▸ TASK INSTRUCTIONS
Can you write out the whole listing exactly?

▸ DATASET EXTRACT
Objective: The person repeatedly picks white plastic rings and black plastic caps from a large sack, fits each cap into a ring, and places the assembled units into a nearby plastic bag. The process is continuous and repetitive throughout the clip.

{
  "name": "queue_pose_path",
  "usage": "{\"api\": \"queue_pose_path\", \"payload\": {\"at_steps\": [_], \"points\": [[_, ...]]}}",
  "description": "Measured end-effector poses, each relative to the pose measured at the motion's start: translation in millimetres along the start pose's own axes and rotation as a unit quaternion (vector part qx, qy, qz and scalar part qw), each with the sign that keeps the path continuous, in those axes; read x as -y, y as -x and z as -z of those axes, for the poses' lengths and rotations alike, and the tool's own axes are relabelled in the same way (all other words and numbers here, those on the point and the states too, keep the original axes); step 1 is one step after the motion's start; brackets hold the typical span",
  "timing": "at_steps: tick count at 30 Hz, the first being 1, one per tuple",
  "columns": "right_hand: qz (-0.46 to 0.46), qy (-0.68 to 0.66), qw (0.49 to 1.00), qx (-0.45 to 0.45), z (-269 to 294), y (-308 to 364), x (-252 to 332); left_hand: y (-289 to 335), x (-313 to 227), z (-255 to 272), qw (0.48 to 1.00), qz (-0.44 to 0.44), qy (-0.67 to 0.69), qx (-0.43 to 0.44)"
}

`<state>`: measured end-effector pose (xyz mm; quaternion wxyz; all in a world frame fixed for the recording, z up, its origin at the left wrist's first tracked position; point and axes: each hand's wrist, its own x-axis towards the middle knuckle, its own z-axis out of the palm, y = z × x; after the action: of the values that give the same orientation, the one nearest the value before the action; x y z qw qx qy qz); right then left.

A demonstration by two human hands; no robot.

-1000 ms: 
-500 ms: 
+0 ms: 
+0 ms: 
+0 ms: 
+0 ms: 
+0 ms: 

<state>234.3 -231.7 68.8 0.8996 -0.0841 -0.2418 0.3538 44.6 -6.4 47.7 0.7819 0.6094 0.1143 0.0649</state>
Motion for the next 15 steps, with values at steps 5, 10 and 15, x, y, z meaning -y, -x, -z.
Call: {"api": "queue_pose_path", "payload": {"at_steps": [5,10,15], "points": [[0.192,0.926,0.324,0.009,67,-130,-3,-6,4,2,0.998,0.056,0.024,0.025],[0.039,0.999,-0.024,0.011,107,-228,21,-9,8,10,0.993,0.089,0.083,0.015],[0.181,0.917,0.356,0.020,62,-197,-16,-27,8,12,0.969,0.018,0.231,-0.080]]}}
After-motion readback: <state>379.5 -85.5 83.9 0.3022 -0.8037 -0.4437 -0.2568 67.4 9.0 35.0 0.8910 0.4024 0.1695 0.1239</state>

▸ WRITTEN REPLY
Objective: The person repeatedly picks white plastic rings and black plastic caps from a large sack, fits each cap into a ring, and places the assembled units into a nearby plastic bag. The process is continuous and repetitive throughout the clip.

{
  "name": "queue_pose_path",
  "usage": "{\"api\": \"queue_pose_path\", \"payload\": {\"at_steps\": [_], \"points\": [[_, ...]]}}",
  "description": "Measured end-effector poses, each relative to the pose measured at the motion's start: translation in millimetres along the start pose's own axes and rotation as a unit quaternion (vector part qx, qy, qz and scalar part qw), each with the sign that keeps the path continuous, in those axes; read x as -y, y as -x and z as -z of those axes, for the poses' lengths and rotations alike, and the tool's own axes are relabelled in the same way (all other words and numbers here, those on the point and the states too, keep the original axes); step 1 is one step after the motion's start; brackets hold the typical span",
  "timing": "at_steps: tick count at 30 Hz, the first being 1, one per tuple",
  "columns": "right_hand: qz (-0.46 to 0.46), qy (-0.68 to 0.66), qw (0.49 to 1.00), qx (-0.45 to 0.45), z (-269 to 294), y (-308 to 364), x (-252 to 332); left_hand: y (-289 to 335), x (-313 to 227), z (-255 to 272), qw (0.48 to 1.00), qz (-0.44 to 0.44), qy (-0.67 to 0.69), qx (-0.43 to 0.44)"
}

`<state>`: measured end-effector pose (xyz mm; quaternion wxyz; all in a world frame fixed for the recording, z up, its origin at the left wrist's first tracked position; point and axes: each hand's wrist, its own x-axis towards the middle knuckle, its own z-axis out of the palm, y = z × x; after the action: of the values that give the same orientation, the one nearest the value before the action; x y z qw qx qy qz); right then left.

A demonstration by two human hands; no robot.

-1000 ms: 
-500 ms: 
+0 ms: 
+0 ms: 
+0 ms: 
+0 ms: 
+0 ms: 

<state>234.3 -231.7 68.8 0.8996 -0.0841 -0.2418 0.3538 44.6 -6.4 47.7 0.7819 0.6094 0.1143 0.0649</state>
Motion for the next 15 steps, with values at steps 5, 10 and 15, x, y, z meaning -y, -x, -z.
Call: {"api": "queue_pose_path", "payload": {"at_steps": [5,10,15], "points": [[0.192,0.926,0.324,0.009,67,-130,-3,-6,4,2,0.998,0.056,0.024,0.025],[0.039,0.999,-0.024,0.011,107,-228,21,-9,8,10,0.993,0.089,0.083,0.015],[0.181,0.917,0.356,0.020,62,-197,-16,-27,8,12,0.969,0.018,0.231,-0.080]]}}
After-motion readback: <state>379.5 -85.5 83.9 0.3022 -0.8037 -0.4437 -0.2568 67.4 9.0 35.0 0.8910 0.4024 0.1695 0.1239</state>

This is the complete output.